I really want to move out to a place of my own,to enjoy college life since it's far off better than secondary school,I really want to be alone in a quiet old apartment somewhere in the suburbs of England or in Germany....anywhere but here,anywhere but my family,anywhere but my current life,I want to be far off from that but I can't.I couldn't,it's not that I don't want to but it's just I can't,I'm going to face another year of torture,more suffering than the other since it's SPM,I'm going to be as stress as Thomas Edison in a henhouse.
Moving on,they told me to move on,2007 is going to be a better year.Gentlemen,ladies,homosexuals and transexuals,cowboys and Hugh Laurie fanbois,understand me this,within that school wall is hell,hell on Earth,hell within hell itself,even Dante might shock himself upon it's discovery.I believe no one,I mean not a single soul from Bukit Bandaraya is going to read this,so I shall say it here.
You. All. Suck.
3 words,simple and efficient.Never in my life I've seen such disgrace to humanity,even Saddam can be a better person within that walls than the students there.I really had to deal with hypocrites,I had to deal with idiocy and republicans,I had to deal with drama queens and kings,I had to deal with liars,cheaters and godforsaken homophobes,I had to deal with emo fucks and punks who thinks they're fashion queen/kings while they're goddamn whoring themselves up.Why is it that every chance,to make friends becomes a chance to make enemies.They're not human beings,I tell you.They are not.
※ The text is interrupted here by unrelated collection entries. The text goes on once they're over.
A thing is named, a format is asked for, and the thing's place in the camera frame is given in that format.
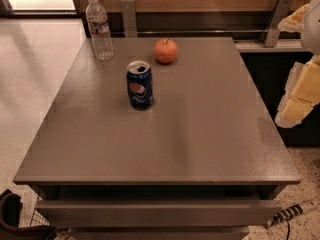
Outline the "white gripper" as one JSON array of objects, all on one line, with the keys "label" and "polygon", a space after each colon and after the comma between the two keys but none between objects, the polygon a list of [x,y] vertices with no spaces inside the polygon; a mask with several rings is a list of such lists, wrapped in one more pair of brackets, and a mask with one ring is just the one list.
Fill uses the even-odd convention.
[{"label": "white gripper", "polygon": [[[312,53],[320,52],[320,0],[311,0],[282,19],[277,28],[300,33],[302,46]],[[289,72],[285,94],[278,105],[275,123],[281,128],[300,124],[320,103],[320,55],[307,63],[295,62]]]}]

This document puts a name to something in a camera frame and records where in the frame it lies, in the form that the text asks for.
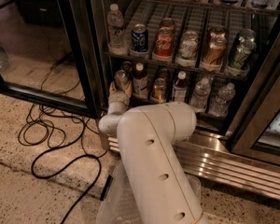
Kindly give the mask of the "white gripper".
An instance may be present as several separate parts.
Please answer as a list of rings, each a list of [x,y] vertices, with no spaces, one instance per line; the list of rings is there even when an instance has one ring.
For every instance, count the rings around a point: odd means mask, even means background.
[[[111,105],[112,103],[115,102],[121,102],[124,105],[128,106],[130,104],[130,98],[132,96],[133,92],[133,84],[129,80],[126,84],[125,87],[125,92],[123,91],[117,91],[116,85],[114,81],[111,82],[110,87],[109,87],[109,98],[108,98],[108,103]]]

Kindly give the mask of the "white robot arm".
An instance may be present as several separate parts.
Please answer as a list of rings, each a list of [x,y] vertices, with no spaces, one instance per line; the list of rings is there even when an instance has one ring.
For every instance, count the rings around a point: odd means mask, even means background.
[[[196,115],[171,102],[129,108],[132,86],[109,88],[99,130],[117,137],[119,153],[144,224],[208,224],[173,144],[191,136]]]
I suffered enough,leave me alone,just do it,for the sake of your religion,for the sake of your God,stop this senseless torture to me.
However,not all is just in or about school and it's demonic inhabitants.
To this day here,I cannot define what is the relationship between me and Andy,they call it online dating,or cyber-love,sorta.It's going to be a year in 3 days.My life's going really tough this year,and he's just can't try any harder to ease my burden,unfortunately,he's just making it worse,I am no more Dobb nor Bobby here,I feel like I'm no longer exists as a whole.We do not have sex life,we do not have hugs nor kisses unless it is written and type online or on the phone saying it.I'm more than tired to go online at 3-4pm,sitting in front of the PC,chatting till late night at 5-6am.I'm wasting my time I think,I should've go to the mall with him,window shopping,coughing up some cash to sit around DeliFrance drinking some Espresso and enjoying it.I can never done that,you see,I can never,unless it's in 2008.Why can't I just have it now?I'm wasting my time,2 years so that I just enjoy going to the mall when I can already plan to live oversea with him and getting ourselves stable economy and living happily ever after.Something I had to wait.
Everyone's moving on now.They all are going to better places,got a better life.As for me,another year....another year of hell,with extra test (SPM) on the side like potatoes.
I'm not okay.
Another year...2007,last year in secondary school.I hope it goes well.
And he's drunk......a drunkard as a father..how could that be good?